Lo que dejamos al rompernos

Capítulo 11

Adriel

Pensé que después de aquel primer encuentro en el café la olvidaría rápido. Al fin y al cabo, conozco a muchas personas, hablo con todos, y siempre hay alguien nuevo que roba mi atención por unas horas. Pero con ella fue distinto. Esa mirada suya se me quedó grabada como un reto que no entendía del todo.

El resto de la tarde no pude dejar de pensar en la chica del libro. En cómo se había puesto a la defensiva, como si cada palabra mía hubiera sido una amenaza. Y aun así, habló. No mucho, pero lo suficiente para darme cuenta de que no era de las que se rinden con respuestas fáciles. Eso me intrigaba más que cualquier sonrisa.

Esa noche, mientras mis amigos me llenaban de mensajes sobre la fiesta del próximo fin de semana, yo no hacía más que recordar su voz baja diciendo: “De alguien que se busca a sí mismo. Y que tiene miedo de encontrarse.”
Nadie habla así si no lleva algo pesado dentro.

Al día siguiente, volví al café. Lo admito: esperaba verla ahí, como si el destino fuese a recompensarme por mi curiosidad. Pedí un café, me senté en el mismo lugar, observé la puerta cada vez que sonaba la campanilla… pero no apareció.

Lo intenté otra vez, y otra, hasta que dejé de contar. Quizá eran cuatro o cinco veces en la misma semana. Me sentía ridículo, pero había algo en mí que se negaba a rendirse.
El sexto día estuve a punto de abandonar la idea. “Ya está —me dije—, fue solo una coincidencia. Mejor dejarlo ahí.”

Y justo cuando decidí irme - no sin antes comprar otro de sus panes deliciosos- , la campanilla sonó.
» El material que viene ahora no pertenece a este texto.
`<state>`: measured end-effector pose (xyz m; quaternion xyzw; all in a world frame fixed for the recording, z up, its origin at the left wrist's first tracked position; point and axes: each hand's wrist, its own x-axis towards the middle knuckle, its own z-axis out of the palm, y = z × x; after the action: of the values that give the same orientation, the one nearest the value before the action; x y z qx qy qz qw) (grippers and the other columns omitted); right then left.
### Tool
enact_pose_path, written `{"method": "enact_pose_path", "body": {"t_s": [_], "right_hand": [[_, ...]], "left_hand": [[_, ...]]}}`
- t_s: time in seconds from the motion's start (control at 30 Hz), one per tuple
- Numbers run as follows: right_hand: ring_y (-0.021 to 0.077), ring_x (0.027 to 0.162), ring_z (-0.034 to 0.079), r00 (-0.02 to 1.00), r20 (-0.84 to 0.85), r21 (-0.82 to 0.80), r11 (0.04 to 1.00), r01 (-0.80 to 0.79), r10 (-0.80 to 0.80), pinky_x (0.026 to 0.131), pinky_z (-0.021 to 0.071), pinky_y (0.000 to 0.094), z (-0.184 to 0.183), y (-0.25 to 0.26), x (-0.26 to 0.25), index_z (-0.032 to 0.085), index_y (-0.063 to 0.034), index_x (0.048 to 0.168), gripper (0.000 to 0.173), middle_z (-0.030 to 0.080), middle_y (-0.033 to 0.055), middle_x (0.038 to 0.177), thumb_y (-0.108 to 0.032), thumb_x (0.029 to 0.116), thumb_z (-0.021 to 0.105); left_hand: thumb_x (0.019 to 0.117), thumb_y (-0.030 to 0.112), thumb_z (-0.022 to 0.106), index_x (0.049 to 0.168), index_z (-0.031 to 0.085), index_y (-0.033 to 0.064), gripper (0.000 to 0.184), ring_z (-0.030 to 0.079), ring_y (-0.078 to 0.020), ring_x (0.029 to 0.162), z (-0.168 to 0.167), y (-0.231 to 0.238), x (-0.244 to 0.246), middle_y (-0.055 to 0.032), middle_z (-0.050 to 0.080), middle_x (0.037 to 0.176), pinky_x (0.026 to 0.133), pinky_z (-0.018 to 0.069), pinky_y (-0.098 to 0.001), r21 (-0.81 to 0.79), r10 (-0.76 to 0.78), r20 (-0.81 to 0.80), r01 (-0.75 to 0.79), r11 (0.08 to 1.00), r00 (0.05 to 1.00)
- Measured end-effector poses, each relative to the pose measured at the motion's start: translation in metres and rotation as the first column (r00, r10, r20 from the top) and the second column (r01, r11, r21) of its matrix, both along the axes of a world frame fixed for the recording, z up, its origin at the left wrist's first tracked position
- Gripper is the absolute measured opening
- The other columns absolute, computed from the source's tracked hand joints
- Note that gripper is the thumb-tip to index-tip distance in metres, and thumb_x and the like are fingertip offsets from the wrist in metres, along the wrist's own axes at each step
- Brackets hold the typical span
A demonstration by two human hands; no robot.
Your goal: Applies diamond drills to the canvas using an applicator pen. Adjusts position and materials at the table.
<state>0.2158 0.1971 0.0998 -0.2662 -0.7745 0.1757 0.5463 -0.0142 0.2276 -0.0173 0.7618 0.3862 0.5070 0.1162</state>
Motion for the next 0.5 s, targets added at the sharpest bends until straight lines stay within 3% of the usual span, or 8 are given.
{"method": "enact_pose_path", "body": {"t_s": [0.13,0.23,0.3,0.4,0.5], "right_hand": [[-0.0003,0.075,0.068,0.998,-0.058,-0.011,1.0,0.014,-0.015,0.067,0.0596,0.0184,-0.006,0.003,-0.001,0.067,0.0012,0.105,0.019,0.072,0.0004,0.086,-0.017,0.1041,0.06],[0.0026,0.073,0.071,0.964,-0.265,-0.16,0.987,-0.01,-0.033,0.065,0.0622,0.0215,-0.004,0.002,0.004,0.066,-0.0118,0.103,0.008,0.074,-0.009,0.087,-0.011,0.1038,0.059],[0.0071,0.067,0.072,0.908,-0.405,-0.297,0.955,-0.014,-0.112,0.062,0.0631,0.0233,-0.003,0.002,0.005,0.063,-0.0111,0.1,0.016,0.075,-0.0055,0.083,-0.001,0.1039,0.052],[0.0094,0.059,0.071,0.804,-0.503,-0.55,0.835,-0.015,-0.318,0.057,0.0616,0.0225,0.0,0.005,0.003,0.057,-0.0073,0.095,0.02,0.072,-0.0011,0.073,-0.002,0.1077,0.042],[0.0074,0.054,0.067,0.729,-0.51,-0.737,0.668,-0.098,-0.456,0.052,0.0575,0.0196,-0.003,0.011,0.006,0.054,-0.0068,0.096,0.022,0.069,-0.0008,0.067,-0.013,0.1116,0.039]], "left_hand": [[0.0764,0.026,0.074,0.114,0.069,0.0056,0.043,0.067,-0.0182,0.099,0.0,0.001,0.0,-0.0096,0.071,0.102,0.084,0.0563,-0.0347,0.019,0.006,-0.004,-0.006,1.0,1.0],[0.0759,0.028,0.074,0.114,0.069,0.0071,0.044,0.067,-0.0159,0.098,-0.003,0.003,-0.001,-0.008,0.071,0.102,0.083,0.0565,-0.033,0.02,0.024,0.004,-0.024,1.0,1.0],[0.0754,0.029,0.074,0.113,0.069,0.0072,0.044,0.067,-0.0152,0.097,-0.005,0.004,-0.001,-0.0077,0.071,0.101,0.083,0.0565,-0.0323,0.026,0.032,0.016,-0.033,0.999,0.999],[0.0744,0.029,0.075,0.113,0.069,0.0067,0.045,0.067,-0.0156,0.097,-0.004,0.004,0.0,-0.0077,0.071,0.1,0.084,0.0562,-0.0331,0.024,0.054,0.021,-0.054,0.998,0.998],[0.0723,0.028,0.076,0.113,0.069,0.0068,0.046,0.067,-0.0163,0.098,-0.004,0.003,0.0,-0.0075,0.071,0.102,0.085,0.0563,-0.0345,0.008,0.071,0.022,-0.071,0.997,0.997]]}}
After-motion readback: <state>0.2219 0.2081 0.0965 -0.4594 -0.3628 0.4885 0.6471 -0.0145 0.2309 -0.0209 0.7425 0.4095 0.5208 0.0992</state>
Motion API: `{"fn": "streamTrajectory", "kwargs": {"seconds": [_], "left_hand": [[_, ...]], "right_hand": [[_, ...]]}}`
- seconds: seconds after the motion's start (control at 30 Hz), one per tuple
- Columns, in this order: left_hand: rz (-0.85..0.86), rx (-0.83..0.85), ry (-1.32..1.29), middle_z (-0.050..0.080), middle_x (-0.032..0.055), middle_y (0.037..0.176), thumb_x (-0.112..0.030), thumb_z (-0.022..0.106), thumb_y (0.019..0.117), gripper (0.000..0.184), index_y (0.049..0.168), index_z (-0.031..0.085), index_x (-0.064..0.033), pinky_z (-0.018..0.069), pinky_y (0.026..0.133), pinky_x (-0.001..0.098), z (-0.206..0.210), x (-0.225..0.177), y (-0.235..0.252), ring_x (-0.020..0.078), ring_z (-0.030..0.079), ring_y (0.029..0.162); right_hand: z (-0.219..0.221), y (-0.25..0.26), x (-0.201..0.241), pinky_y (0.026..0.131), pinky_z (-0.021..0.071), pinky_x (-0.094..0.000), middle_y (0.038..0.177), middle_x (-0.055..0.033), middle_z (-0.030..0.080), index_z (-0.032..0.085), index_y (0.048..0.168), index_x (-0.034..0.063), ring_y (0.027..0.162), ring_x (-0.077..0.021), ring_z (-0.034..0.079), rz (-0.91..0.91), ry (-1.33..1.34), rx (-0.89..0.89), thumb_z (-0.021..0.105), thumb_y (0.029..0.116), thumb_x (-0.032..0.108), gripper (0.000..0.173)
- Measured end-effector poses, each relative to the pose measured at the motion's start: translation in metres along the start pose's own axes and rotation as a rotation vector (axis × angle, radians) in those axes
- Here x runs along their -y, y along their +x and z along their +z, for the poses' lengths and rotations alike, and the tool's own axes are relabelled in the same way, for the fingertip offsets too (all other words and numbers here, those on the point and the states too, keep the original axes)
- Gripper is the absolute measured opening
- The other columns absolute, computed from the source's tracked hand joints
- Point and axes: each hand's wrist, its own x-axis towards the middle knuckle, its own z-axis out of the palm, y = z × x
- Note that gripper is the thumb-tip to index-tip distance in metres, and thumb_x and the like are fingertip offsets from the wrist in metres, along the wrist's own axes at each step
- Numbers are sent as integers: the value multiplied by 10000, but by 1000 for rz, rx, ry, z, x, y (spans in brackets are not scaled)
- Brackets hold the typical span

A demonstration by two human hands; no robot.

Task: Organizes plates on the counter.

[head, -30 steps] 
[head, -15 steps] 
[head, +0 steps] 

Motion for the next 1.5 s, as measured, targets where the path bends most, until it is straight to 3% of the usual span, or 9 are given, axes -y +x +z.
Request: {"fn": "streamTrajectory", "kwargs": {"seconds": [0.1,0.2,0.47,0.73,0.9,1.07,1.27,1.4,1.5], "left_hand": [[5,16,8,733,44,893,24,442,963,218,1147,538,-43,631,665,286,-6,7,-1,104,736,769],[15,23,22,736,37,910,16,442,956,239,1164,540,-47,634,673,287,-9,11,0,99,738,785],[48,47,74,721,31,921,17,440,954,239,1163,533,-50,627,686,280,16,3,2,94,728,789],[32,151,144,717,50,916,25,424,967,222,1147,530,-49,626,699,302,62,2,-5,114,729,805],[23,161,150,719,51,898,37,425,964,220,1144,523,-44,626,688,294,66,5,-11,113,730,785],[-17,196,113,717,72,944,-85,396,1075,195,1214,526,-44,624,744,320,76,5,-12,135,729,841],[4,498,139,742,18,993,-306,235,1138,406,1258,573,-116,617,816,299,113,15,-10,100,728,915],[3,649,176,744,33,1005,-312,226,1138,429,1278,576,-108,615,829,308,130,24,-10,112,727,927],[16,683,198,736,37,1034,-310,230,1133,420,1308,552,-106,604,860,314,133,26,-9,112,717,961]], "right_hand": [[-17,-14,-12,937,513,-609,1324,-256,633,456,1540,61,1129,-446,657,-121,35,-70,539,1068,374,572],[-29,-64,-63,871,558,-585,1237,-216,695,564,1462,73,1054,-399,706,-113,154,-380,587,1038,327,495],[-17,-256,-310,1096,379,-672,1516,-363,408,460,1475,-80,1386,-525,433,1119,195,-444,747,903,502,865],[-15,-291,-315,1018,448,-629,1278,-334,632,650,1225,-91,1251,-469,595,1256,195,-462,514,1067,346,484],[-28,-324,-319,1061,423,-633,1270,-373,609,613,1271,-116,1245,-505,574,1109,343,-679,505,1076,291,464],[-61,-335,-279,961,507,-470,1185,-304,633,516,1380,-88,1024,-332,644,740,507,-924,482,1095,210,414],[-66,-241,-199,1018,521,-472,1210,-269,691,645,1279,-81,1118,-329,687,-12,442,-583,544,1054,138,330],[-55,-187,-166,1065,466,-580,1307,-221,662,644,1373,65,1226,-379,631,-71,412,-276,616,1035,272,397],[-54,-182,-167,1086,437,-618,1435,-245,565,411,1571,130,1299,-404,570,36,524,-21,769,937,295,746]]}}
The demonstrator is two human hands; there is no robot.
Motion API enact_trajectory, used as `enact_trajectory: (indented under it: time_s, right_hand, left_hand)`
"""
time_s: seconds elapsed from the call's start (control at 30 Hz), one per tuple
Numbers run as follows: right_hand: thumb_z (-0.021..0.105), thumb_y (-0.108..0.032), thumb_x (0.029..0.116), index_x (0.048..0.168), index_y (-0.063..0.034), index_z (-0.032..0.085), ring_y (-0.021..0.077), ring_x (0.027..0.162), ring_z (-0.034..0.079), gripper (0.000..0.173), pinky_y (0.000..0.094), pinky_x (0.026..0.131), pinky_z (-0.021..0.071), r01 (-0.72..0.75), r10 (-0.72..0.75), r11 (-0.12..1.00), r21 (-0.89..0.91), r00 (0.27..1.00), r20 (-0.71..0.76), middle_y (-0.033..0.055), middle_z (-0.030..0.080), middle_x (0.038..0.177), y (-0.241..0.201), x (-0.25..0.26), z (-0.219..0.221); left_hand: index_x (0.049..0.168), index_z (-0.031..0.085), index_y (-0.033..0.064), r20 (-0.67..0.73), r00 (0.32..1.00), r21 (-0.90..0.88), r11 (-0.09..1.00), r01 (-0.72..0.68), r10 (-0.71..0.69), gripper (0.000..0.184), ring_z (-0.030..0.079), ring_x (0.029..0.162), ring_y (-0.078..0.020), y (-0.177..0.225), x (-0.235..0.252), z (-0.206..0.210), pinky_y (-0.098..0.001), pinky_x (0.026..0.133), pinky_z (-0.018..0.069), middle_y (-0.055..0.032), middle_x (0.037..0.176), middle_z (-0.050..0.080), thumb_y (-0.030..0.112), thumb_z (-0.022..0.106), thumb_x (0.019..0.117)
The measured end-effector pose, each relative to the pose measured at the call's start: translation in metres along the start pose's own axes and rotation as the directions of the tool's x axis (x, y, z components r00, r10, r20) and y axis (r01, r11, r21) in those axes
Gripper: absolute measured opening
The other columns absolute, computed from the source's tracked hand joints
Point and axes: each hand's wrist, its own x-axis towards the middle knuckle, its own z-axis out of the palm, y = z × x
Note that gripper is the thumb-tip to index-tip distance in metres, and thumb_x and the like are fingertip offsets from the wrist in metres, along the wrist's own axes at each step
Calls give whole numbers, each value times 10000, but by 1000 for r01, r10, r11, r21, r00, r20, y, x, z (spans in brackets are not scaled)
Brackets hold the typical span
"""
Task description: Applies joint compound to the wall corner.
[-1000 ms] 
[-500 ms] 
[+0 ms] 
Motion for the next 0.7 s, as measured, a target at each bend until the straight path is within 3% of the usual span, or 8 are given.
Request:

Ahí estaba ella. Con su andar distraído y ese aire de querer pasar desapercibida. Llevaba un libro en la mano, como si fuera un escudo contra el mundo.

Yo estaba en la fila, y finjí estar distraído con mi celular, esperando que ella me viera, cuando levanté la vista y la vi. No pude evitar sonreír.

Me acerqué, fingiendo casualidad.
—Vaya, parece que me sigues.

Ella me devolvió la ironía con naturalidad.
—O quizá eres tú el que me persigue.

Me reí. Esa forma que tenía de girar mis palabras contra mí me encantaba.
—Entonces admites que nos cruzamos demasiado seguido para ser casualidad.

Se sentó en la mesa más apartada, como siempre. Yo pedí café con leche y, sin dudarlo, me instalé frente a ella. Noté la incomodidad en sus hombros tensos, pero no se levantó. Y eso, para mí, fue una señal de que al menos aceptaba mi presencia.

La miré con atención. Sus ojos estaban más llenos que sus labios; hablaban de cosas que ella no decía. Por eso lancé la pregunta.
—¿Lees para distraerte o para sentirte menos sola?

La vi tensarse, como si le hubiera tocado un nervio.
—¿Y por qué asumes que estoy sola?

Me encogí de hombros.
—Porque tus ojos parecen hablar más que tu boca. Y ahora mismo… dicen que cargas demasiado silencio.

No estaba jugando, aunque ella me miró como si quisiera desarmar mi seguridad. Lo que me dijo después me confirmó algo: ella era un misterio con demasiadas capas.

Pasamos más de una hora hablando. De libros, de rutinas nocturnas, de silencios y de esas pequeñas manías que uno no confiesa en la primera cita. Pero lo nuestro no era una cita. O al menos no lo parecía.

Había momentos en los que su risa nerviosa rompía el aire, y otros en los que parecía querer huir de mis preguntas. Y aun así, se quedaba. Eso para mí era suficiente.

Cuando se levantó para irse, no intenté detenerla. Solo la miré y le dije:
—No sé si crees en las casualidades. Yo tampoco. Así que… espero que este no sea nuestro último café.

Ella se encogió de hombros, como si no quisiera darme demasiada importancia.
—Veremos.

La vi marcharse. Y, sin saber bien por qué, me quedé con la certeza de que ella no era alguien a quien pudiera soltar tan fácilmente.